One day, Francesco alights from his bed at the chirping of a small bird. He follows a ray of sunshine to the balcony and then walks across the roof to fetch the bird. It is the beginning of his awakening to a new life. He spends days in the lush fields near Assisi. Claire (Judi Bowker), a pretty young neighbor, tells him that the villagers think he's berserk — after all, he loves flowers, chases butterflies, and sings like a bird. When he went off to war, he was judged sane and bright.

In the Roman Catholic church, the wealthy sit jewel-bedecked and passive while the poor are huddled in the rear of the church. During the Mass, Francesco sees the eyes of the kingly Christ on the altar cross open. He screams "No!" and is removed from the church. Later when he flings his father's silks and fine clothes to the poor of the streets, he is beaten and taken before the Bishop. There, in front of the authorities and the poor, Francesco makes his break with family and wealthy community. Quoting John 3:6 — "that which is born of the flesh is flesh and that which is born of the Spirit is spirit" — he takes off his clothes, giving them to his weeping father, and tells him that there are no more fathers, no more sons. He will become a beggar like Christ and seek happiness and peace of mind. He will be as free as the creatures of the earth.

Francesco's retreat is the beginning of a life of self-sacrifice. His friends eventually gather around him, and together they restore a ruined chapel in the fields near the city. There the poor, the physically scarred, and the weak find a home. Francesco and his community of brothers beg for food to survive and worship the Christ on the cross who died with his eyes open, a poor man. The simple folk come by droves to the community. But their church is burned by the Bishop in hopes that Francesco and his followers will be reconciled to the city. Instead, he goes to Rome to obtain a meeting with Pope Innocent III (Alec Guinness). Francesco is blessed and told that he puts the rich holy men to shame. He returns to Assisi renewed.

Franco Zeffirelli, Suso Cecchi D'Amico, Kenneth Ross, and Lina Wertmuller co-authored the screenplay with some fictionalizations added to the true story of St.
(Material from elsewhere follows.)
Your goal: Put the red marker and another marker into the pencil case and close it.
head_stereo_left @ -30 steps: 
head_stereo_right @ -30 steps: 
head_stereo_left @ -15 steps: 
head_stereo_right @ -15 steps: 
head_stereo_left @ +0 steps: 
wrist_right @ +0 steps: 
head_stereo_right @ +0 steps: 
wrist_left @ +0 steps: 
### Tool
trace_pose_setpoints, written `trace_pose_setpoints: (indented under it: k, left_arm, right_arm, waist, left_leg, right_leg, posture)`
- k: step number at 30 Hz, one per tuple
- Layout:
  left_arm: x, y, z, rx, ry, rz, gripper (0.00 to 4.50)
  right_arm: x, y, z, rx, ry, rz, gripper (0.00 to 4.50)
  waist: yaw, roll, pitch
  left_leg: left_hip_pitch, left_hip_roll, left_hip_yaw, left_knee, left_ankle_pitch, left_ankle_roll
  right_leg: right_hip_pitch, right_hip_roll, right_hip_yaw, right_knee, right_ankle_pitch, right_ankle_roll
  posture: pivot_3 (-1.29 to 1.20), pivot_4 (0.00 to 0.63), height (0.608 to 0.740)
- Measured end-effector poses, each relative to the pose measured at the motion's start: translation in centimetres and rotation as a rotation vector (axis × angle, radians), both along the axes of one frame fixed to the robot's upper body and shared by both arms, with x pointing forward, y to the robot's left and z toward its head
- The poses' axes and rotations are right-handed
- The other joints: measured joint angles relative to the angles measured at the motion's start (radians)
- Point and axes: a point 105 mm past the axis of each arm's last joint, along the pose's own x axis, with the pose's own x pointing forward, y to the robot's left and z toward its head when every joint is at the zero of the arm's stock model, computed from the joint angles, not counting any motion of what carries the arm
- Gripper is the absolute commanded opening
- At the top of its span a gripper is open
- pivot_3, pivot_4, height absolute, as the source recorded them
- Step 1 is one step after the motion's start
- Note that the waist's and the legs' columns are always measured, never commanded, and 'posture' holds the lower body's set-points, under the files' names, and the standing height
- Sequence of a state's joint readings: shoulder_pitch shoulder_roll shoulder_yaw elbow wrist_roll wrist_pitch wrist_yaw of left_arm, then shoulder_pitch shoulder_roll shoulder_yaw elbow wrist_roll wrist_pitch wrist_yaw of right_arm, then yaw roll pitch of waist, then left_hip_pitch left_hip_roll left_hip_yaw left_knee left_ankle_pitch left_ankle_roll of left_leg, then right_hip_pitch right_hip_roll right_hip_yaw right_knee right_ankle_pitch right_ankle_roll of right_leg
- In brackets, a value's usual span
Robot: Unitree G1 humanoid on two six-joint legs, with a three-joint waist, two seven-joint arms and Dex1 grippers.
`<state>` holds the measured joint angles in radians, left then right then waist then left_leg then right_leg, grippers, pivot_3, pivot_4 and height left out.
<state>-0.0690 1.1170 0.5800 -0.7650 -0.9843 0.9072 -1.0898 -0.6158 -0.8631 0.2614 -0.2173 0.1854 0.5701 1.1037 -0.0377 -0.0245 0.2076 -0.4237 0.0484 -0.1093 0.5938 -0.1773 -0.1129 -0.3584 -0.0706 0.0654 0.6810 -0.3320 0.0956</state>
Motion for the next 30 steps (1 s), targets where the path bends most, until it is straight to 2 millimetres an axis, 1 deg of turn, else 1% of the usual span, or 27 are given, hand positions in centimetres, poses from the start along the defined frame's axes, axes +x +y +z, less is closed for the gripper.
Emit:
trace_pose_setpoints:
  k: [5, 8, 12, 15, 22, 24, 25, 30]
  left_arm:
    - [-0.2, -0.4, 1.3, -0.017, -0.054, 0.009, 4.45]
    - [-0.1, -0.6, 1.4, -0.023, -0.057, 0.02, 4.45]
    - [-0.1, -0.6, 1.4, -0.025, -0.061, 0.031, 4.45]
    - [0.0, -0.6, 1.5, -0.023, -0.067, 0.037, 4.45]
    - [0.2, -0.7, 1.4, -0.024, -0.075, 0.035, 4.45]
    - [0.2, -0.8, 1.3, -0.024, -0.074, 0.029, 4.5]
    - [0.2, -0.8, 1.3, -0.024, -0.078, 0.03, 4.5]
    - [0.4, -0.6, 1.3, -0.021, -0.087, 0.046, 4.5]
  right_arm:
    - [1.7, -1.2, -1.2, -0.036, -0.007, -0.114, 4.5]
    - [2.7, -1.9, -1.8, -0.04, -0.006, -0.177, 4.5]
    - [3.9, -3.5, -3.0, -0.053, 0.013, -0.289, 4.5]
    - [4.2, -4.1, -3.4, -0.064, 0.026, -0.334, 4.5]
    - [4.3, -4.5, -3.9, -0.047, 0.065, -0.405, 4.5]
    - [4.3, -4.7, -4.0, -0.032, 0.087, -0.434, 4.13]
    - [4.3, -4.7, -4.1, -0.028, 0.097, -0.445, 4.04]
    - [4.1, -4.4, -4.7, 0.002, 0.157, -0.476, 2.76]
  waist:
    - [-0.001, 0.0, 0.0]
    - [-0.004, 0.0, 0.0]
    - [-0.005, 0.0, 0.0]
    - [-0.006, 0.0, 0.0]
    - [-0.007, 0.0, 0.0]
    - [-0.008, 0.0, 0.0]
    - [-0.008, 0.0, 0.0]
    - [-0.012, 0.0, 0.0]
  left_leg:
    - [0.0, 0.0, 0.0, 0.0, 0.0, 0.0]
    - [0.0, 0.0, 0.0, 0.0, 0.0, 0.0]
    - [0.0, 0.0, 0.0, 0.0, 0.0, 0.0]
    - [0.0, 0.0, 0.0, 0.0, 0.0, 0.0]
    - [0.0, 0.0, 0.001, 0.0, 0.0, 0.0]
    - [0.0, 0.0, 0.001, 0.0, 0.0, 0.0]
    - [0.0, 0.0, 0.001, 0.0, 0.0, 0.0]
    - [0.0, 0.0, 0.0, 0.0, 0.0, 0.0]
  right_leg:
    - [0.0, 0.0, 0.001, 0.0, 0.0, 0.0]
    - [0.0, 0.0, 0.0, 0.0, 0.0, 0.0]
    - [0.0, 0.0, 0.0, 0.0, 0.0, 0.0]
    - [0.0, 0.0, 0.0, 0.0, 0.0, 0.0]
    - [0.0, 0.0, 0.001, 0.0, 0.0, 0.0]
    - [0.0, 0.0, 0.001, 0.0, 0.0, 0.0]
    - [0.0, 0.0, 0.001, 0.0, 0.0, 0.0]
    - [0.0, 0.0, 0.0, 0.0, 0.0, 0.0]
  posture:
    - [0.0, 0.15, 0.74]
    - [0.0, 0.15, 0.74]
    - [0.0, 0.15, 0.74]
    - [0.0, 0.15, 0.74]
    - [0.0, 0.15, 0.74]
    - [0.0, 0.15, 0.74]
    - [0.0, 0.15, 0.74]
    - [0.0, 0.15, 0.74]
Francis of Assisi. Brother Sun, Sister Moon is a gorgeous piece of filmmaking with opulent outdoor photography and stunning views of Assisi, the towers of San Gimignamo, and Monreale's great basilica. The folk songs — written and sung by Donovan — give the film its parabolic beauty and emotional impact. The fresh good looks and remarkably sensitive acting by Graham Faulkner and Judi Bowker (who joins Francesco and his brothers) most likely will draw many young people into this very touching account of the early life of St. Francis.